El espectador que rabió

 


Tengo por principio no escribir sobre cosas desagradables, pues mi afán es siempre hacer felices a mis lectores. Pero hoy voy a ser egoísta y a utilizar la lectura como purga de pasiones, porque estoy que boto.

Fui a ver la inspiradísima zarzuela El rey que rabió, del maestro Chapí, en el Teatro de la Zarzuela (donde deberían preservarse las esencias del género).

¡Mi gozo en un pozo lleno de serpientes!

La orquesta tocó bien, pero el director llevó varios números el doble de lento de lo requerido, destrozando armonías y permitiendo a los cantantes bostezar entre frase y frase musical.

La tiple cantó mediocremente y no se le entendió ni una sola palabra.

El tenor cómico no tenía gracia, pero se defendió en la mitad de las canciones; en la otra mitad, perdió la guerra.

El tenor protagonista era sencillamente espantoso: semitonado el 70% del tiempo y directamente desafinado el resto. El peor que recuerdo haber escuchado jamás (y es cabeza de cartel de la compañía «más importante»). Tendrá algún amigo en algún sitio.

 

La interpretación, infame: gentes gritando desaforada e innecesariamente, exagerando en un cien por mil sus papeles.

El texto estaba toqueteado. Un actor hablaba de Cantinflas y cantaba el Himno de la Legión (la obra era del año 1891). Otro hablaba con acento andaluz, aunque se indicaba claramente que era un reino imaginario y que no era España.

Movimiento escénico: ninguno. Todos de pie en sus mismos sitios.

Las danzas (hay un mínimo de tres) sencillamente no estaban. Se ahorraron los sueldos del cuerpo de baile al completo. Cantaban: «¡Vamos a bailar!», sonaba la música y el coro se quedaba petrificado. En otro baile estaba directamente tumbado en el suelo.
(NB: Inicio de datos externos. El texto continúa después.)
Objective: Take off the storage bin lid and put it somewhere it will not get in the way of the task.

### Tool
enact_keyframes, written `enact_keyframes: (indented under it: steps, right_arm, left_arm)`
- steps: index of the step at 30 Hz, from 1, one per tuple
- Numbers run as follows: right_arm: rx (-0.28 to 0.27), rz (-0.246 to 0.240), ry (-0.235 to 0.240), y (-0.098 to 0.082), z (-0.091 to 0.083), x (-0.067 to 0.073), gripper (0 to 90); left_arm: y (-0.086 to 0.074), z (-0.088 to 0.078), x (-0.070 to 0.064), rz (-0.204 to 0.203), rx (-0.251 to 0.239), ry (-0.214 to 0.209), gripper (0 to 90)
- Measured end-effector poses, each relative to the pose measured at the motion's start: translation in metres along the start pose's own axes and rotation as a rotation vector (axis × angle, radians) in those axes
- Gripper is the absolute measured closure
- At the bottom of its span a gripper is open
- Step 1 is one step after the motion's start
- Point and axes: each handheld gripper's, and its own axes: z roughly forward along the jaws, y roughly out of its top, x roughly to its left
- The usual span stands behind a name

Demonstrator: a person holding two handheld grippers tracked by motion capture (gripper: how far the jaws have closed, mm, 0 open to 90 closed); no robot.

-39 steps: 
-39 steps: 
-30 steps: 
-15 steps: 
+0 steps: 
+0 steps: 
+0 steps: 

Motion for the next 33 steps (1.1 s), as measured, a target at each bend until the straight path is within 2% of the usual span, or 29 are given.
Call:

El vestuario (que tendría que haber sido del siglo XVIII: casaca, pelucas y tricornios) era de fantasía, pero de fantasía terrorífica y de pesadilla. Colores horrorosos, campesinos con botas militares y pantalones de esos que tienen siete metros de tela entre perneras, soldados con orejas de burro en cascos de la II Guerra Mundial, sombreros de copa con un teléfono pegado encima... ¿para qué seguir?

Más escamoteo en la escenografía. Una mesa rústica delante de una proyección de mieses simbolizaba una posada. Una proyección de una torre de ajedrez con una bandera simbolizaba el cuartel.

La obra en tres actos duraba 2 horas y 20 minutos, pero se hizo sin descanso alguno, para sufrimiento del público mayoritariamente de edad que acudió.

La letra de los cantables aparecía proyectada sobre el escenario (¡menos mal, porque los actores no vocalizaban!), pero estaban las palabras pegadas unas a otras y erróneamente puntuadas. La traducción inglesa de encima no se asemejaba ni por el forro al original: parecía sacada directamente del traductor de Google.

El programa de mano estaba lleno de errores gramaticales y no mencionaba ni el año del estreno, ni quiénes eran los autores ni nada.

Si a esto le añadimos que se habrán gastado una pasta en algo, que hacen solo 15 funciones y a unos precios prohibitivos en vez de hacer dos funciones diarias a precios populares), coincidirán conmigo en que la institución no está cumpliendo su cometido.

Mi corazón de amante de la zarzuela sangró en aquella ocasión. Estamos acostumbrados a las vergüenzas nacionales (las vemos todos los días en las noticias) pero hay muchas más de las que creemos.